= PROBLEM REQUIREMENTS =
Give each record below again, without a single difference.

-*-

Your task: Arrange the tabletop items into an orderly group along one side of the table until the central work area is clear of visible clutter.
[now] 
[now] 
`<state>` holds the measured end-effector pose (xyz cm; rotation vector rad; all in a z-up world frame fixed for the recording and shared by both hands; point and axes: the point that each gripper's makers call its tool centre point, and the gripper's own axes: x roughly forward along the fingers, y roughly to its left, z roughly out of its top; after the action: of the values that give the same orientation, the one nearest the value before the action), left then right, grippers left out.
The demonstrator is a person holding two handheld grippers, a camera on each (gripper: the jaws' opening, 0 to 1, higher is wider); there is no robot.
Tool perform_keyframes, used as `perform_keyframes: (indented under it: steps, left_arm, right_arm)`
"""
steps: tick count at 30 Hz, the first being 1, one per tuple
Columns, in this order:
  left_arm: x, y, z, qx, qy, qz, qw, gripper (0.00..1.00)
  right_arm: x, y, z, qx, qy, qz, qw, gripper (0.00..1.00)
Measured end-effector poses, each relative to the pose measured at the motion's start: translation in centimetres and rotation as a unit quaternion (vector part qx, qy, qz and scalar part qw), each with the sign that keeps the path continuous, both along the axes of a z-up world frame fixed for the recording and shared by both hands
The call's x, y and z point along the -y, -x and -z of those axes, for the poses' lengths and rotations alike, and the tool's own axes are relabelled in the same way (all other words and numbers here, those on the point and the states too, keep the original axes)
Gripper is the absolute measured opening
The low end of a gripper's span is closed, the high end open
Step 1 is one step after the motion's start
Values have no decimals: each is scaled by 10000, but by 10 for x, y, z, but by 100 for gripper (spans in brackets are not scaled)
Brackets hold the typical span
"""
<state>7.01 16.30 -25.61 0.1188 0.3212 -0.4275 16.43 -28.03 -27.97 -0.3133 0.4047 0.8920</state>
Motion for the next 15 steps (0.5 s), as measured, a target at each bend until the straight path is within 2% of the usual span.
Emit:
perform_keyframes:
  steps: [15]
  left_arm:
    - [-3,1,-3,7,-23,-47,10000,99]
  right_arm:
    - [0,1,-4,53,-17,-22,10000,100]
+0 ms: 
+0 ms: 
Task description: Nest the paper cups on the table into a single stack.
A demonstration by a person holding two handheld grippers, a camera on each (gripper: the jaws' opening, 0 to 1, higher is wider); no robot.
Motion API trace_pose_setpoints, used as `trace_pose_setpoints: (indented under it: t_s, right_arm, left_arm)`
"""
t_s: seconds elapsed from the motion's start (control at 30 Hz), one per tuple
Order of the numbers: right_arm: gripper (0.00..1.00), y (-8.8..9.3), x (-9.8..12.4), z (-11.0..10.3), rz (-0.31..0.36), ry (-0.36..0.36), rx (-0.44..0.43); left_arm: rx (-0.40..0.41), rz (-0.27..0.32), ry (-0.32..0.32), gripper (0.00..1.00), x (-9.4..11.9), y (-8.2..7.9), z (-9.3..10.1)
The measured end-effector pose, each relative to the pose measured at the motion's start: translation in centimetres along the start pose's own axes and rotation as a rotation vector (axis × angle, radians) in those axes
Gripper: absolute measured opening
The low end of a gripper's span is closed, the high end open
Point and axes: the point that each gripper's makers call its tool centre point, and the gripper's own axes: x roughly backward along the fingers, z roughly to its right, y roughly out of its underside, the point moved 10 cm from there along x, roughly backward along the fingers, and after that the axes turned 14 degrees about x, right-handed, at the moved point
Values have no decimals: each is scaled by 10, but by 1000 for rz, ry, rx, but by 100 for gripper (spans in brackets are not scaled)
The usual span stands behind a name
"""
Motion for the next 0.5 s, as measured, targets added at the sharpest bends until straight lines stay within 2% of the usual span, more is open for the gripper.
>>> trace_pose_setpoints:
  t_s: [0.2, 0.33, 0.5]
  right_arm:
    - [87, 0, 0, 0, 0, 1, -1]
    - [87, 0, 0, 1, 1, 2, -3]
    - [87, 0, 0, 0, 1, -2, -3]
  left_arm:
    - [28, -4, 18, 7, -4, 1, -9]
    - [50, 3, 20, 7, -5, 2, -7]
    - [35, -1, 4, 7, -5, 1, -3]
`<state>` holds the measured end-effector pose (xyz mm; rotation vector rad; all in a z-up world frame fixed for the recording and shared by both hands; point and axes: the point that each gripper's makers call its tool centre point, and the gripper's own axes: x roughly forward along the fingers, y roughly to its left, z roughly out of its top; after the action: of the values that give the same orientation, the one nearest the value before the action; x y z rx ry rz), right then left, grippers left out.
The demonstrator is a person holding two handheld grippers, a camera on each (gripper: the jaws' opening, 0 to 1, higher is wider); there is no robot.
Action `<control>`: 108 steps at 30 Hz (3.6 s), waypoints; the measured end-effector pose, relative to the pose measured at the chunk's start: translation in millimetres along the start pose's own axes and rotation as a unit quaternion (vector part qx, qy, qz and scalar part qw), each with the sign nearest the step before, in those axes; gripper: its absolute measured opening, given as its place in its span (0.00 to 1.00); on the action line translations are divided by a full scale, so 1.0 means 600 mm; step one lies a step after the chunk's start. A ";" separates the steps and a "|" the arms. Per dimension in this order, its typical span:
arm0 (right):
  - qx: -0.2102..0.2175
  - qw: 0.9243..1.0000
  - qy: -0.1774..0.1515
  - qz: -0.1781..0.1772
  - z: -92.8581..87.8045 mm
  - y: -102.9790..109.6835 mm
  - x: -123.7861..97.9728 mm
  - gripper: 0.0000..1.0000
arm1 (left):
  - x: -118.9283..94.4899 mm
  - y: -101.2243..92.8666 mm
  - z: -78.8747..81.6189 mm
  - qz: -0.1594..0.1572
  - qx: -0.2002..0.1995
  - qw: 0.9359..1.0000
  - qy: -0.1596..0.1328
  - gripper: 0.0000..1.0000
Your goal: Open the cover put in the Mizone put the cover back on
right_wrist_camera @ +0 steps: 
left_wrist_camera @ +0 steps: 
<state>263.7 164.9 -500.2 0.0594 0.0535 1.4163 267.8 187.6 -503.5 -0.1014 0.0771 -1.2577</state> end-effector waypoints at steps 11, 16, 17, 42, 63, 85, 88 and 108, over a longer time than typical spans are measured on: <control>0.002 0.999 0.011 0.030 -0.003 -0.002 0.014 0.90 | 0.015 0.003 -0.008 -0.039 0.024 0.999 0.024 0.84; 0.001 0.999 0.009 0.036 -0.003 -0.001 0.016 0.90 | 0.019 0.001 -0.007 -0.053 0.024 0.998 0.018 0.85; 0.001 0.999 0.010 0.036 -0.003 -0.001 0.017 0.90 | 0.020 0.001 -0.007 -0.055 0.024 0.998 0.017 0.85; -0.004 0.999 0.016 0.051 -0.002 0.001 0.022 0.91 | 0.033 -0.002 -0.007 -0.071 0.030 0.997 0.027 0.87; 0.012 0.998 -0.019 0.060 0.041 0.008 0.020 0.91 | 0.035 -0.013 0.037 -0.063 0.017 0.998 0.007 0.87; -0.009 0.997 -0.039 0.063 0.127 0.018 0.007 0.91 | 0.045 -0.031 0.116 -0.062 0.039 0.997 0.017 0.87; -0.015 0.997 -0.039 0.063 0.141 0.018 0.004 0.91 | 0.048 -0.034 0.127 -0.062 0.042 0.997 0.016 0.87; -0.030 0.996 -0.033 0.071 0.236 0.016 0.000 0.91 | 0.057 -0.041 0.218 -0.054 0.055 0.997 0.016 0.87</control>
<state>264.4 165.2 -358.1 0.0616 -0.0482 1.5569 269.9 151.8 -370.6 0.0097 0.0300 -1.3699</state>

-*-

= EXERCISE RESULT =
Your task: Arrange the tabletop items into an orderly group along one side of the table until the central work area is clear of visible clutter.
[now] 
[now] 
`<state>` holds the measured end-effector pose (xyz cm; rotation vector rad; all in a z-up world frame fixed for the recording and shared by both hands; point and axes: the point that each gripper's makers call its tool centre point, and the gripper's own axes: x roughly forward along the fingers, y roughly to its left, z roughly out of its top; after the action: of the values that give the same orientation, the one nearest the value before the action), left then right, grippers left out.
The demonstrator is a person holding two handheld grippers, a camera on each (gripper: the jaws' opening, 0 to 1, higher is wider); there is no robot.
Tool perform_keyframes, used as `perform_keyframes: (indented under it: steps, left_arm, right_arm)`
"""
steps: tick count at 30 Hz, the first being 1, one per tuple
Columns, in this order:
  left_arm: x, y, z, qx, qy, qz, qw, gripper (0.00..1.00)
  right_arm: x, y, z, qx, qy, qz, qw, gripper (0.00..1.00)
Measured end-effector poses, each relative to the pose measured at the motion's start: translation in centimetres and rotation as a unit quaternion (vector part qx, qy, qz and scalar part qw), each with the sign that keeps the path continuous, both along the axes of a z-up world frame fixed for the recording and shared by both hands
The call's x, y and z point along the -y, -x and -z of those axes, for the poses' lengths and rotations alike, and the tool's own axes are relabelled in the same way (all other words and numbers here, those on the point and the states too, keep the original axes)
Gripper is the absolute measured opening
The low end of a gripper's span is closed, the high end open
Step 1 is one step after the motion's start
Values have no decimals: each is scaled by 10000, but by 10 for x, y, z, but by 100 for gripper (spans in brackets are not scaled)
Brackets hold the typical span
"""
<state>7.01 16.30 -25.61 0.1188 0.3212 -0.4275 16.43 -28.03 -27.97 -0.3133 0.4047 0.8920</state>
Motion for the next 15 steps (0.5 s), as measured, a target at each bend until the straight path is within 2% of the usual span.
Emit:
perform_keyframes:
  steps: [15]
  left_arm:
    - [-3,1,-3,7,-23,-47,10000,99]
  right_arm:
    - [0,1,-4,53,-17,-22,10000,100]
+0 ms: 
+0 ms: 
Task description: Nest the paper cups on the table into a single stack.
A demonstration by a person holding two handheld grippers, a camera on each (gripper: the jaws' opening, 0 to 1, higher is wider); no robot.
Motion API trace_pose_setpoints, used as `trace_pose_setpoints: (indented under it: t_s, right_arm, left_arm)`
"""
t_s: seconds elapsed from the motion's start (control at 30 Hz), one per tuple
Order of the numbers: right_arm: gripper (0.00..1.00), y (-8.8..9.3), x (-9.8..12.4), z (-11.0..10.3), rz (-0.31..0.36), ry (-0.36..0.36), rx (-0.44..0.43); left_arm: rx (-0.40..0.41), rz (-0.27..0.32), ry (-0.32..0.32), gripper (0.00..1.00), x (-9.4..11.9), y (-8.2..7.9), z (-9.3..10.1)
The measured end-effector pose, each relative to the pose measured at the motion's start: translation in centimetres along the start pose's own axes and rotation as a rotation vector (axis × angle, radians) in those axes
Gripper: absolute measured opening
The low end of a gripper's span is closed, the high end open
Point and axes: the point that each gripper's makers call its tool centre point, and the gripper's own axes: x roughly backward along the fingers, z roughly to its right, y roughly out of its underside, the point moved 10 cm from there along x, roughly backward along the fingers, and after that the axes turned 14 degrees about x, right-handed, at the moved point
Values have no decimals: each is scaled by 10, but by 1000 for rz, ry, rx, but by 100 for gripper (spans in brackets are not scaled)
The usual span stands behind a name
"""
Motion for the next 0.5 s, as measured, targets added at the sharpest bends until straight lines stay within 2% of the usual span, more is open for the gripper.
>>> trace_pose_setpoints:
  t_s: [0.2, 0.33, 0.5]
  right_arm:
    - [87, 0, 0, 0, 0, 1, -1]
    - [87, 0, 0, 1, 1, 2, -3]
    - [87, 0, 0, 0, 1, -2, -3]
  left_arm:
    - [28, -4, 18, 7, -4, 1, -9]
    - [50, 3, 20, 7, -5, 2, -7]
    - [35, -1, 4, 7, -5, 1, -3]
`<state>` holds the measured end-effector pose (xyz mm; rotation vector rad; all in a z-up world frame fixed for the recording and shared by both hands; point and axes: the point that each gripper's makers call its tool centre point, and the gripper's own axes: x roughly forward along the fingers, y roughly to its left, z roughly out of its top; after the action: of the values that give the same orientation, the one nearest the value before the action; x y z rx ry rz), right then left, grippers left out.
The demonstrator is a person holding two handheld grippers, a camera on each (gripper: the jaws' opening, 0 to 1, higher is wider); there is no robot.
Action `<control>`: 108 steps at 30 Hz (3.6 s), waypoints; the measured end-effector pose, relative to the pose measured at the chunk's start: translation in millimetres along the start pose's own axes and rotation as a unit quaternion (vector part qx, qy, qz and scalar part qw), each with the sign nearest the step before, in those axes; gripper: its absolute measured opening, given as its place in its span (0.00 to 1.00); on the action line translations are divided by a full scale, so 1.0 means 600 mm; step one lies a step after the chunk's start. A ";" separates the steps and a "|" the arms. Per dimension in this order, its typical span:
arm0 (right):
  - qx: -0.2102..0.2175
  - qw: 0.9243..1.0000
  - qy: -0.1774..0.1515
  - qz: -0.1781..0.1772
  - z: -92.8581..87.8045 mm
  - y: -102.9790..109.6835 mm
  - x: -123.7861..97.9728 mm
  - gripper: 0.0000..1.0000
arm1 (left):
  - x: -118.9283..94.4899 mm
  - y: -101.2243..92.8666 mm
  - z: -78.8747..81.6189 mm
  - qz: -0.1594..0.1572
  - qx: -0.2002..0.1995
  - qw: 0.9359..1.0000
  - qy: -0.1596..0.1328
  - gripper: 0.0000..1.0000
Your goal: Open the cover put in the Mizone put the cover back on
right_wrist_camera @ +0 steps: 
left_wrist_camera @ +0 steps: 
<state>263.7 164.9 -500.2 0.0594 0.0535 1.4163 267.8 187.6 -503.5 -0.1014 0.0771 -1.2577</state> end-effector waypoints at steps 11, 16, 17, 42, 63, 85, 88 and 108, over a longer time than typical spans are measured on: <control>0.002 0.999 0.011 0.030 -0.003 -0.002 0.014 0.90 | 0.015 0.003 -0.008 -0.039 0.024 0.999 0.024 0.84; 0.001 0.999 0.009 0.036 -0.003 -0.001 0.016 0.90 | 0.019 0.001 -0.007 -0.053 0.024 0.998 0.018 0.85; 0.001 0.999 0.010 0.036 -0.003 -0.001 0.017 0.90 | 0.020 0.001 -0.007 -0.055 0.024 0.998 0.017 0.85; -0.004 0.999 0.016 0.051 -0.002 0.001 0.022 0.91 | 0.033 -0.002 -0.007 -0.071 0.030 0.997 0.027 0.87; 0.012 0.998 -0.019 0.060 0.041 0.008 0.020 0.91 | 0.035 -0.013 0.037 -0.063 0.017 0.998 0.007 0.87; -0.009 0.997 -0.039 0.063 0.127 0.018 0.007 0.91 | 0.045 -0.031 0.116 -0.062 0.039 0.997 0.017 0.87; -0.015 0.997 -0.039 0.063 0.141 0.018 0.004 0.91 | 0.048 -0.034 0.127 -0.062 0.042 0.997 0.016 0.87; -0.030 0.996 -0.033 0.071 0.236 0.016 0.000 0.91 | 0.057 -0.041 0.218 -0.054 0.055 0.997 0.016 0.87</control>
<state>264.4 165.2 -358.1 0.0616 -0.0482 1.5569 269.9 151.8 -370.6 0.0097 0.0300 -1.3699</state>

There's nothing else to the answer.